PROBLEM TO WORK ON =
Lines to restate from the data below: from the one containing "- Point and" to the one containing "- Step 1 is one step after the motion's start", both included. Give them again exactly, and only them.

LISTED RECORDS =
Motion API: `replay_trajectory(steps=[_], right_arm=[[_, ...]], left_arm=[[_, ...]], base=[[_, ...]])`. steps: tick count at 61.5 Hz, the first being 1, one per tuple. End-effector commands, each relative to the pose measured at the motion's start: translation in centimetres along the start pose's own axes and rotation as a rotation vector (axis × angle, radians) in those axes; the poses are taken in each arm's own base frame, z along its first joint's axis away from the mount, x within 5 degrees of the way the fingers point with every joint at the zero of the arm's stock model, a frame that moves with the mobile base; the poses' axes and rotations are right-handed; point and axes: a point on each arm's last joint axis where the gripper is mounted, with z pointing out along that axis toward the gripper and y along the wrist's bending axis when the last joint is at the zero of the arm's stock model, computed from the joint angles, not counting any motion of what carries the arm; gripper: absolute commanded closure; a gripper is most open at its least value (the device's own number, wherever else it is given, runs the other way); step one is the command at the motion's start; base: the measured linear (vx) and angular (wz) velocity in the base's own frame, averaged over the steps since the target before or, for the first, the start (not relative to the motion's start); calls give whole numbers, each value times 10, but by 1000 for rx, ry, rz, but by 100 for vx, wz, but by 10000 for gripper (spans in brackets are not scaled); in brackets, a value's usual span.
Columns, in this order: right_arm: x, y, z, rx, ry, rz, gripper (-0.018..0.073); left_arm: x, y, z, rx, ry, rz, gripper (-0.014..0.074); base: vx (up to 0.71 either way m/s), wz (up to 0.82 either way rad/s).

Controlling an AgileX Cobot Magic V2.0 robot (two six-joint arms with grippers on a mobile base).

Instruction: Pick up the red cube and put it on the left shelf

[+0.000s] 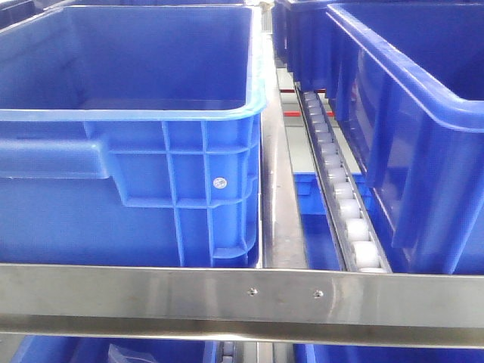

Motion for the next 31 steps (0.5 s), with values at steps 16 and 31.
replay_trajectory(steps=[16,31], right_arm=[[-15,1,-6,-12,-127,-16,510],[26,4,-30,8,-146,-15,510]], left_arm=[[1,0,1,-6,-52,-5,491],[1,0,1,-6,-52,-5,491]], base=[[0,0],[0,0]])
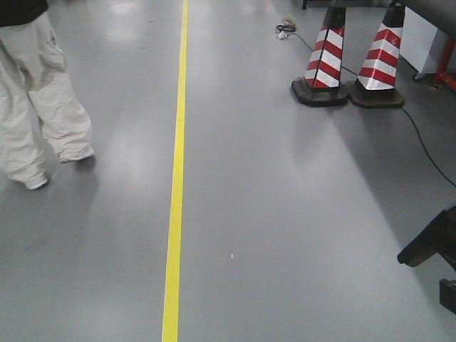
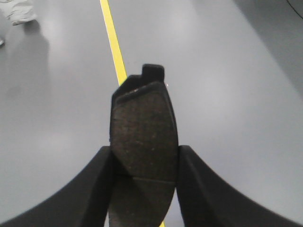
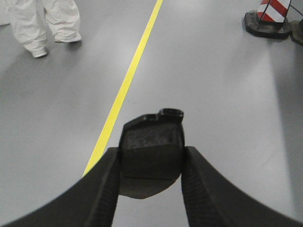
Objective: Move and align brake pads A on conveyor
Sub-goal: 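Drive the base along the yellow floor line holding both pads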
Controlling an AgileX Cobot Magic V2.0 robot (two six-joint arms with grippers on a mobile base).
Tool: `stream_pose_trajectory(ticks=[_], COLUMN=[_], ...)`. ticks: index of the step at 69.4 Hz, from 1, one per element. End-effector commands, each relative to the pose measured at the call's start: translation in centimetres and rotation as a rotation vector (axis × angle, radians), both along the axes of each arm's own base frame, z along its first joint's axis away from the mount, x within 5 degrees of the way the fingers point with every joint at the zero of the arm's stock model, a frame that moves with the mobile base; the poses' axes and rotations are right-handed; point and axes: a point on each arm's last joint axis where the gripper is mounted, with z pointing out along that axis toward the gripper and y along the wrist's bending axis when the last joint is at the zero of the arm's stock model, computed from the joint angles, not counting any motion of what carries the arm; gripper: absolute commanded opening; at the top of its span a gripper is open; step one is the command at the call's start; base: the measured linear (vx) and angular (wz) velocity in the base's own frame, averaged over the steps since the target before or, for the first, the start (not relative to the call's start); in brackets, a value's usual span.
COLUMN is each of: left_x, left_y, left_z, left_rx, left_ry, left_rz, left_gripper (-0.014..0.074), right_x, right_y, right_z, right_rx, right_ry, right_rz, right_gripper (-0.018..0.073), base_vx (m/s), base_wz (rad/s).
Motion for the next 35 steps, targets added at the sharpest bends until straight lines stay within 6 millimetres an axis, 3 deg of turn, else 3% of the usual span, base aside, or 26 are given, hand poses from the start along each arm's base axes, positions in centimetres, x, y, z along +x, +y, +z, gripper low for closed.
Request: stream_pose_trajectory(ticks=[1,35], left_x=[0.41,0.41], left_y=[-0.17,-0.17], left_z=[1.39,1.39], left_rx=[-0.028,-0.028], left_ry=[-0.097,-0.097], left_rz=[-0.010,-0.010], left_gripper=[-0.0006,-0.0006], right_x=[0.31,0.31], right_y=[0.11,0.11], right_z=[1.65,1.66], right_rx=[0.021,0.022], right_ry=[-0.116,-0.117], right_rz=[0.010,0.010], right_gripper=[-0.0004,-0.0004], base_vx=[0.82,0.84], base_wz=[-0.06,0.09])
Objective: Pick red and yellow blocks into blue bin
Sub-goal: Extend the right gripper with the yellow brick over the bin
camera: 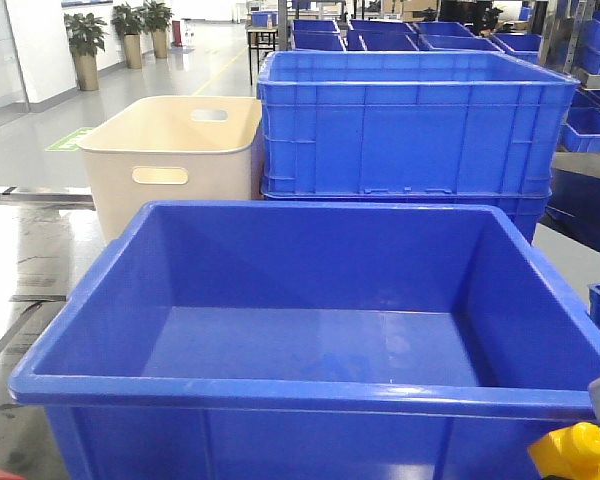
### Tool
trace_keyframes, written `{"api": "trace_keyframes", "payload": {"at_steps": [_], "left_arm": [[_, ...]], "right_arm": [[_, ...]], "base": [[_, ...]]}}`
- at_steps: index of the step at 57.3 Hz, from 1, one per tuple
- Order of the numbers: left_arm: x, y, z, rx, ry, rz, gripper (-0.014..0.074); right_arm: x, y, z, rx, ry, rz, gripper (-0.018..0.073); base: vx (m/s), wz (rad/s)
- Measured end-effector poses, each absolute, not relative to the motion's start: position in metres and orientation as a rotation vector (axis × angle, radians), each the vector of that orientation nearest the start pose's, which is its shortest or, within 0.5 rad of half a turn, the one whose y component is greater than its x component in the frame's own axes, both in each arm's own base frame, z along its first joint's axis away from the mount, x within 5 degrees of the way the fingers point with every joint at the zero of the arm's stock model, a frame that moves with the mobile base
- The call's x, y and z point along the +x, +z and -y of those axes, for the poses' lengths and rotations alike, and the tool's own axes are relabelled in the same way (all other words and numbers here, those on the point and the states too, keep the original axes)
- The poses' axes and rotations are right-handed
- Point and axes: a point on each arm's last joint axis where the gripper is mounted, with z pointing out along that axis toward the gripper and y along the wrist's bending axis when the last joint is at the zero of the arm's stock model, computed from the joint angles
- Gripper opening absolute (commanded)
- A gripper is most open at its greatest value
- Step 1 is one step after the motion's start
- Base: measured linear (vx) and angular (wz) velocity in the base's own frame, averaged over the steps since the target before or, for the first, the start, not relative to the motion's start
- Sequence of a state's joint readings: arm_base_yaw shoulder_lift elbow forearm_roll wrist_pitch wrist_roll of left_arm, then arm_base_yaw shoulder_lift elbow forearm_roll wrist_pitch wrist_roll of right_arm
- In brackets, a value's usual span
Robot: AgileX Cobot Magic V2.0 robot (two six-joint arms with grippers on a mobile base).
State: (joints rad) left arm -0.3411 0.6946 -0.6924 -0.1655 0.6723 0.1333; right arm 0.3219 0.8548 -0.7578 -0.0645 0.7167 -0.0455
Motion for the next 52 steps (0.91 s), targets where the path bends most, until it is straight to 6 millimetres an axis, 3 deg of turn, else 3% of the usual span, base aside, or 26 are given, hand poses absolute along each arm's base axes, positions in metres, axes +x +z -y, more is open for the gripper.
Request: {"api": "trace_keyframes", "payload": {"at_steps": [52], "left_arm": [[0.1207,0.3269,0.0528,0.43,-0.306,-2.121,0.0234]], "right_arm": [[0.1556,0.3205,-0.0478,-0.453,0.069,-2.251,0.0231]], "base": [[0.0,0.0]]}}
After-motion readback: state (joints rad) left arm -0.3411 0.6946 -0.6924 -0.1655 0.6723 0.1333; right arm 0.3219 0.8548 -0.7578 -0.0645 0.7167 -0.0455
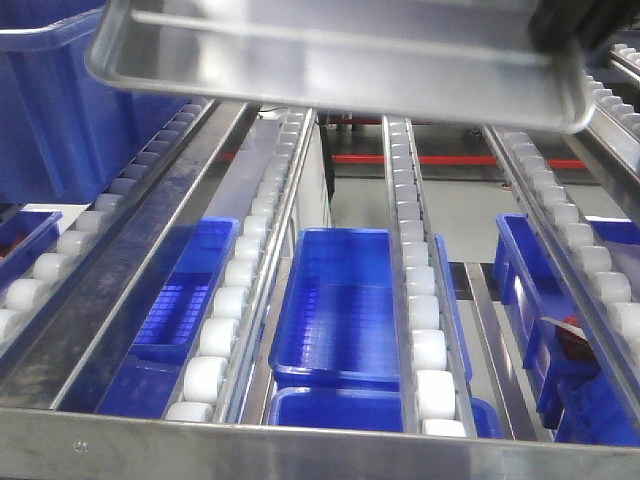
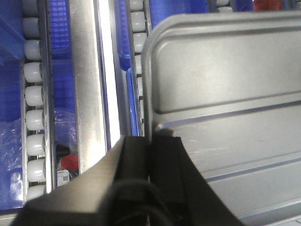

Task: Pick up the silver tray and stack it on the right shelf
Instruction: 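Lift the silver tray up off the shelf with both grippers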

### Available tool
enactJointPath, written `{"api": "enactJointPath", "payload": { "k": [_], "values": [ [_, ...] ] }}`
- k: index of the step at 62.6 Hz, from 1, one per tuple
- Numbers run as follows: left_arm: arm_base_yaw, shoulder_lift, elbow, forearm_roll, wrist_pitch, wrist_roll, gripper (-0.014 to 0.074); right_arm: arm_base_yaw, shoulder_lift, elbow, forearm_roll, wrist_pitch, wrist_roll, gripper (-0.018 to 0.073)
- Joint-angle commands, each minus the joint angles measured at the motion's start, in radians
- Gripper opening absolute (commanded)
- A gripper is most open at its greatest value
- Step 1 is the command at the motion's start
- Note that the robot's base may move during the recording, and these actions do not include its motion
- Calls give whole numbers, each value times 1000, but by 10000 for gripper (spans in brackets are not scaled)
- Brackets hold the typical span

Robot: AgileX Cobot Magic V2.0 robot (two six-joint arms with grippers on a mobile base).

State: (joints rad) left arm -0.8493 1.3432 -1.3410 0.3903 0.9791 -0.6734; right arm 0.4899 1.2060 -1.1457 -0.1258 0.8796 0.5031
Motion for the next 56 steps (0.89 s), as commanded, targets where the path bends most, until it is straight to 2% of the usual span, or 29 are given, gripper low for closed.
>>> {"api": "enactJointPath", "payload": {
  "k": [1,56],
  "values": [
    [-7,-29,-32,51,1,11,-93,-1,-55,-43,-44,-52,-16,60],
    [-7,-9,-32,57,1,11,-93,-1,-65,-42,-44,-9,-16,59]
  ]
}}
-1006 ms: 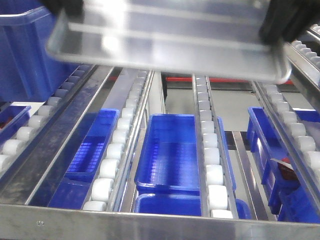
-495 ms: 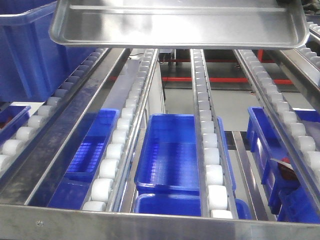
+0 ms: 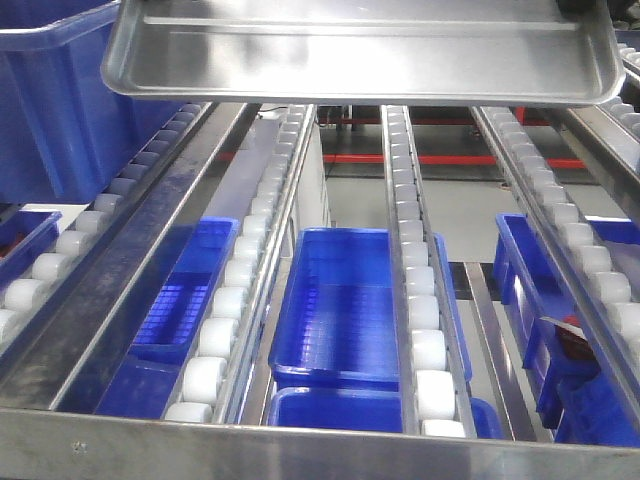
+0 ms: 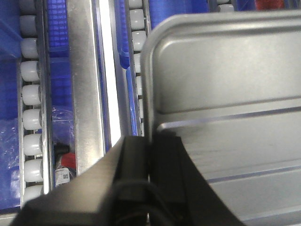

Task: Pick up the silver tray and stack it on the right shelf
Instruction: 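Lift the silver tray up off the shelf with both grippers, then hold the tray raised in both grippers while the base drives to another shelf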

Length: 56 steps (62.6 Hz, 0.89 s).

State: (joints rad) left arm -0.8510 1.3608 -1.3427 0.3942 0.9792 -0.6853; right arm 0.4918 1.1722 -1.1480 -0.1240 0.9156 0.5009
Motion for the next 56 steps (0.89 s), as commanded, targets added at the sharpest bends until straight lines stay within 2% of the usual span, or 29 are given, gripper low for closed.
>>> {"api": "enactJointPath", "payload": {
  "k": [1,56],
  "values": [
    [-5,-27,-30,53,1,23,-93,-3,-32,-40,-46,-45,-14,59],
    [-5,-27,-30,53,1,23,-93,-3,-31,-40,-46,-45,-14,59]
  ]
}}
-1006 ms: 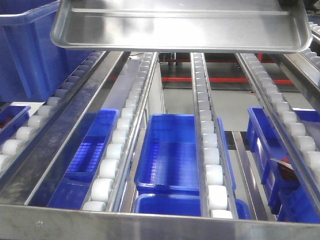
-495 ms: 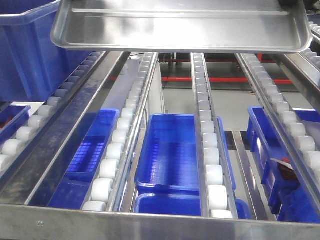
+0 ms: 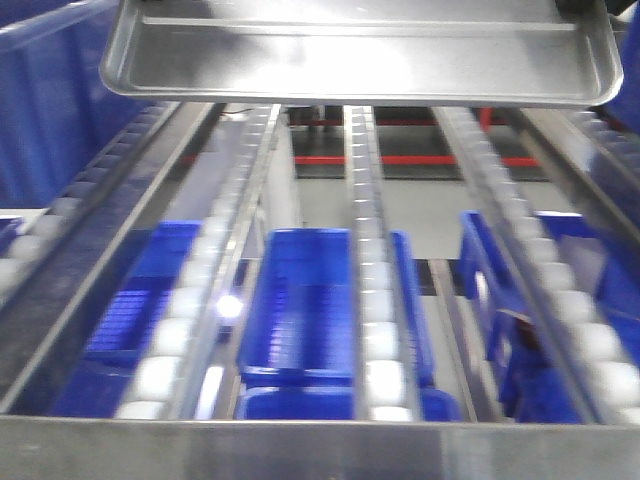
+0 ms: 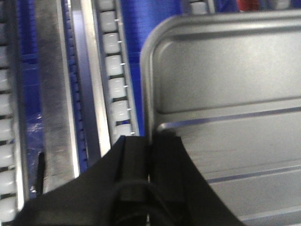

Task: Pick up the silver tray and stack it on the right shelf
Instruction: 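Hold the tray raised in both grippers while the base drives to another shelf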

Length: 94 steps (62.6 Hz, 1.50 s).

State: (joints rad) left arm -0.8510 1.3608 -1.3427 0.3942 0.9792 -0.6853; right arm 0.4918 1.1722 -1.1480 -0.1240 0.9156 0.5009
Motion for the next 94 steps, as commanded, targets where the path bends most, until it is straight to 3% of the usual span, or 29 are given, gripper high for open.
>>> {"api": "enactJointPath", "payload": {
  "k": [1,94],
  "values": [
    [-5,-27,-30,53,1,23,-93,-3,-31,-40,-46,-45,-14,59],
    [-5,-26,-30,53,1,23,-93,-3,-31,-40,-46,-45,-14,59]
  ]
}}
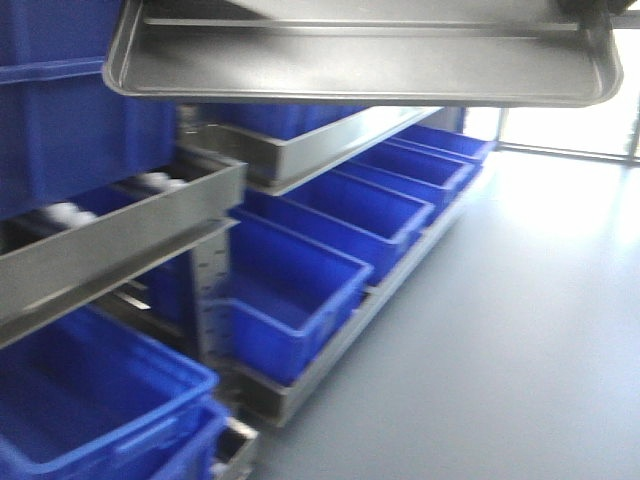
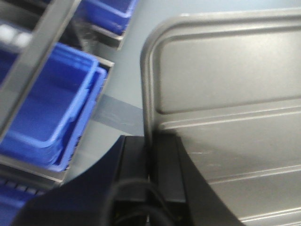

WRITTEN SOLUTION =
- Point and axes: a point on each arm's last joint axis where the gripper is mounted, with z pointing out along that axis toward the gripper and y along the wrist's bending axis when the last joint is at the zero of the arm's stock model, computed from the joint angles
- Gripper opening absolute (commanded)
- A gripper is most open at its greatest value
- Step 1 is one step after the motion's start

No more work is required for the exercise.